Hysterectomy Is Still an Imperfect Form of Treatment

Hysterectomy Is Still an Imperfect Form of Treatment

I have made my peace with endometriosis being a way of life. I am sort of OK with it, just like I accept vegan cheese, or that one day somebody will remake “Buffy the Vampire Slayer.” It’s a quiet, slightly mistrusting acceptance.

Yet when I am in such pain that I yell for strong drugs that no one will legally hand me, there is little acceptance. Sometimes I beg for the impossible: a cure. Other times, all I want is for the universe to send a magical storm that wipes my uterus away while I happily wave it goodbye. It is during those debilitating periods that I consider a hysterectomy as the only way out of this cruel illness.
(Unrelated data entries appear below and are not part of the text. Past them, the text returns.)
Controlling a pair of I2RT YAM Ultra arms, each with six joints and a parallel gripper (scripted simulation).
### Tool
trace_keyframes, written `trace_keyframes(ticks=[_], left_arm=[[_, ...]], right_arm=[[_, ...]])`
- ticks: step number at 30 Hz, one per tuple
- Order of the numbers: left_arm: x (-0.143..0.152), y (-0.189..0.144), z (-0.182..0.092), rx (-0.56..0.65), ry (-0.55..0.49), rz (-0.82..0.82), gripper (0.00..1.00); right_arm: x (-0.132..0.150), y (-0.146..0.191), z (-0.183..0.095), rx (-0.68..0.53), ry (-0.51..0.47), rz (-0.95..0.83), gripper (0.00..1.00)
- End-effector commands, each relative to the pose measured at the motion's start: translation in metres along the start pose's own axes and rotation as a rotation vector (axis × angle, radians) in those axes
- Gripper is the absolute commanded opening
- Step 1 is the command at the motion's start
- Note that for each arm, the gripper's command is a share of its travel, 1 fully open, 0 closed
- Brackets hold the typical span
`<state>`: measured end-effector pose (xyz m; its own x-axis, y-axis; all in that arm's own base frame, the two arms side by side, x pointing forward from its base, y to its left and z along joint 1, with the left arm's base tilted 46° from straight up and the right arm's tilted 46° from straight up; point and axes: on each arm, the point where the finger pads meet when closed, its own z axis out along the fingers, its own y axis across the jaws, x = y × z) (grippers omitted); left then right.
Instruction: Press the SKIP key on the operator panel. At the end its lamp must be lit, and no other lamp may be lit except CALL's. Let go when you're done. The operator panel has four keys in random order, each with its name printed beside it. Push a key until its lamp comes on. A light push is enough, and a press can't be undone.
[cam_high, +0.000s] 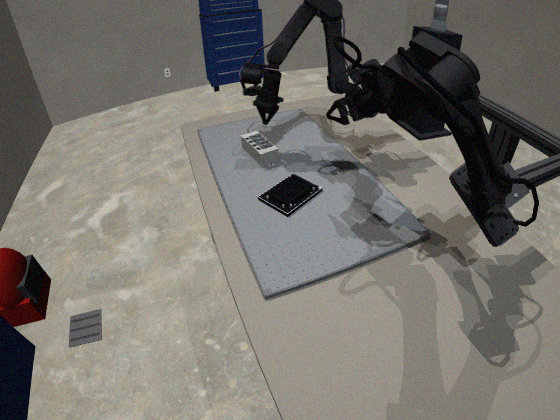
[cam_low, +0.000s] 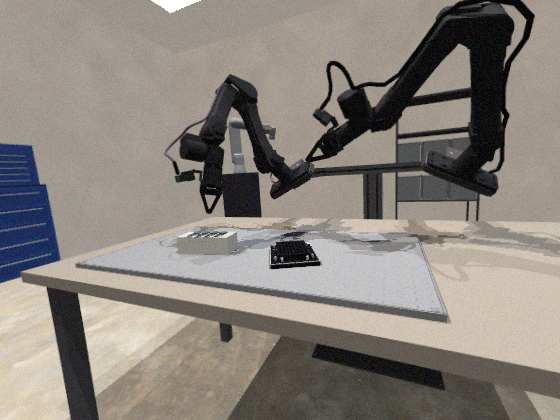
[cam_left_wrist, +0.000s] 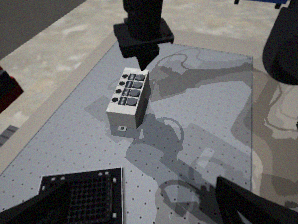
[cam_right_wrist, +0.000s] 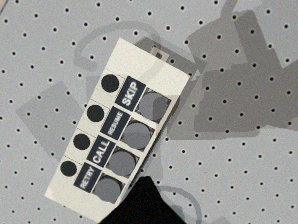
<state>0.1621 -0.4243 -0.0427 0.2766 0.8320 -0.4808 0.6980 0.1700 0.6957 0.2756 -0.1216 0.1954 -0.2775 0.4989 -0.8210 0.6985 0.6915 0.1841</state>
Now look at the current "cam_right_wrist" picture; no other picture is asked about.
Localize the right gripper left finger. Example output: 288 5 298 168
98 176 146 224

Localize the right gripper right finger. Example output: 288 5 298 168
144 176 186 224

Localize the grey flat plate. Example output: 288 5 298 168
0 0 298 224

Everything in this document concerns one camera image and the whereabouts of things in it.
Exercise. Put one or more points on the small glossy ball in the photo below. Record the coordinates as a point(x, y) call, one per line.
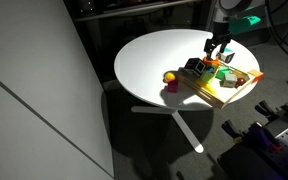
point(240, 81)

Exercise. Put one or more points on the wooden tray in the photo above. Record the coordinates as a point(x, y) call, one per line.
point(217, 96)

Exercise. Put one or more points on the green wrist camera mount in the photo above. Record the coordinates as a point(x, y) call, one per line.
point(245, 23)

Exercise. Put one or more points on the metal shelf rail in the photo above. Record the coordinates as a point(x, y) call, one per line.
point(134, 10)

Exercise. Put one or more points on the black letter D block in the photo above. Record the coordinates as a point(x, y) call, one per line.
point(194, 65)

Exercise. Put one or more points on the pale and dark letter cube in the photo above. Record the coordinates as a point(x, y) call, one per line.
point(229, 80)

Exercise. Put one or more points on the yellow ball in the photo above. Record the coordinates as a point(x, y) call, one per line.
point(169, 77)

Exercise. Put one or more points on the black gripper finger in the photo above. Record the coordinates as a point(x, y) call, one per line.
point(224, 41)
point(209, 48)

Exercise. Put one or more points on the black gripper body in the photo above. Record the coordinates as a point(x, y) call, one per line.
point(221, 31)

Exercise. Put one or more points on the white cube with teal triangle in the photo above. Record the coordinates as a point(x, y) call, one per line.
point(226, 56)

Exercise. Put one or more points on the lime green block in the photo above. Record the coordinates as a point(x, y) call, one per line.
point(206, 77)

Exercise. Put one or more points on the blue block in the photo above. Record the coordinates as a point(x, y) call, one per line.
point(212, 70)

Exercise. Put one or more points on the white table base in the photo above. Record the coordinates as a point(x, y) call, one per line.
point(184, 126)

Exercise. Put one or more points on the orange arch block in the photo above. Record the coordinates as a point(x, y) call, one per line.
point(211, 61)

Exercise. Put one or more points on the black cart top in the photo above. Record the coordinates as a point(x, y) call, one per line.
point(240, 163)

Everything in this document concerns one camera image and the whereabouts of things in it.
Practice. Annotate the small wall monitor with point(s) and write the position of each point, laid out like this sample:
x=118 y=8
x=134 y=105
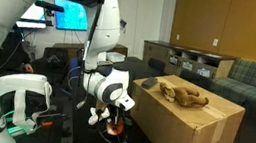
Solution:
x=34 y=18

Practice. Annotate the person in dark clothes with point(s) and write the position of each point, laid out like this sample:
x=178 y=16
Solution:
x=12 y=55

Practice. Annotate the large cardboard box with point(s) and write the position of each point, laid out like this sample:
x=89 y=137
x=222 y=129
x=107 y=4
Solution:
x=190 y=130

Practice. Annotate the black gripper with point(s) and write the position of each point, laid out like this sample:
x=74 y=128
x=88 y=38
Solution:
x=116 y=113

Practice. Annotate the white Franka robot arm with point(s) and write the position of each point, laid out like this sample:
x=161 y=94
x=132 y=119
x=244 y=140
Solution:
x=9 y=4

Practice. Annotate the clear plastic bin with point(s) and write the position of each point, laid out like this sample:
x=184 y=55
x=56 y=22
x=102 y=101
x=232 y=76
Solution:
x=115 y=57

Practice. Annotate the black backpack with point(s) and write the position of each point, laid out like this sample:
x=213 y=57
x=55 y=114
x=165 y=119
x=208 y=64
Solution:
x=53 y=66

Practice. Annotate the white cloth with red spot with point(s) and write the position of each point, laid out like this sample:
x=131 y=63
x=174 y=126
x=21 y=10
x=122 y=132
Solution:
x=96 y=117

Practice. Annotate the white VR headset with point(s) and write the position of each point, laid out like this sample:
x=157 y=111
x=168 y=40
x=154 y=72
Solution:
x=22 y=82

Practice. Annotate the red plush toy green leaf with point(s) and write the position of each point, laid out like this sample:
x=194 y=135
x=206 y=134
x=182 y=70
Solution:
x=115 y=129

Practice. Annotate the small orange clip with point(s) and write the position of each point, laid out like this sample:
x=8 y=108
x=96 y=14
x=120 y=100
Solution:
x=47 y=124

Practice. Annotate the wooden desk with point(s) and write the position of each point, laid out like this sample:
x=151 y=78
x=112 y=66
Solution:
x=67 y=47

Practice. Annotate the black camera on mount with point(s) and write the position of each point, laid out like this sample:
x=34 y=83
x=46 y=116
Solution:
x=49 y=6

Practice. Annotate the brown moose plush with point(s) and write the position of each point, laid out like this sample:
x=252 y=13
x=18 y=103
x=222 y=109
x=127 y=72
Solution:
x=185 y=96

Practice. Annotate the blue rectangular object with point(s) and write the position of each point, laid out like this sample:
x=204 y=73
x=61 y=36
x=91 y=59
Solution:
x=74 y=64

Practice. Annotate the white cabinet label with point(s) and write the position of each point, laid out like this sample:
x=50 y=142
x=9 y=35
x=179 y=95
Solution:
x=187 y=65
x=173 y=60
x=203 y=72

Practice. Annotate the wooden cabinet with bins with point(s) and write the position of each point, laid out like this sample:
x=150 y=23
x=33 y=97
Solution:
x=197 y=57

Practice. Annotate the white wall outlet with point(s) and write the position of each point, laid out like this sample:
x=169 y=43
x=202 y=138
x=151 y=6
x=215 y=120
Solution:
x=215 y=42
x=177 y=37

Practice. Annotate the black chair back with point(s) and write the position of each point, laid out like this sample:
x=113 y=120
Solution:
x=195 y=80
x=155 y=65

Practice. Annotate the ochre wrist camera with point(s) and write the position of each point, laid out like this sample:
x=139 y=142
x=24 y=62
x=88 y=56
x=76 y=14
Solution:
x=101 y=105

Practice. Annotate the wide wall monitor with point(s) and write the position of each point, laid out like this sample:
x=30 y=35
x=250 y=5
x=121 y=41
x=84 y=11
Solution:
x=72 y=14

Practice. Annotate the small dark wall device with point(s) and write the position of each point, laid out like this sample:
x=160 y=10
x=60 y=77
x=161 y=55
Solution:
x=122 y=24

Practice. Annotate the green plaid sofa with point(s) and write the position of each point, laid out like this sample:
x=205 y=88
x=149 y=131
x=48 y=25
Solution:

A hysterectomy is generally offered to endometriosis patients as a last resort. While it is a common treatment in some countries, hysterectomies are not performed as often here in the U.K.

Types of hysterectomy and what they involve

A total hysterectomy involves the removal of the womb and cervix. Other types also include removing the fallopian tubes and/or the ovaries. A radical hysterectomy takes away everything mentioned above, along with the lymph nodes, fatty tissue, and parts of the vagina.

Most endometriosis patients have a total hysterectomy, keeping their ovaries. This is done to stop them from going into menopause.

Some patients, however, will choose to have their ovaries removed. Patients who go into menopause after a hysterectomy generally take hormone replacement therapy later.

A hysterectomy means no more pregnancies

Keeping one’s ovaries can enable motherhood through a surrogate, but it is a drastic step. I speak to fellow patients almost daily and hear a fair share of hysterectomy stories.

Some women had the procedure and had to face the reality of never becoming pregnant. Others are desperate for a hysterectomy that’s repeatedly denied to them by doctors who believe they will regret the decision. It seems an unfair position for any patient, whether they want to become a mother or not.

A hysterectomy is still not a cure

Yes, there are success stories of women who feel much better after a hysterectomy. However, these positive changes are often temporary. When patients report being symptom-free, it does not mean the illness is no longer present. Endometriosis symptoms are not directly linked to the amount of adhesions or to the extent of the disease.

It’s also worth noting that a hysterectomy is a huge procedure. It leaves patients at high risk of developing scar tissue, another main source of discomfort.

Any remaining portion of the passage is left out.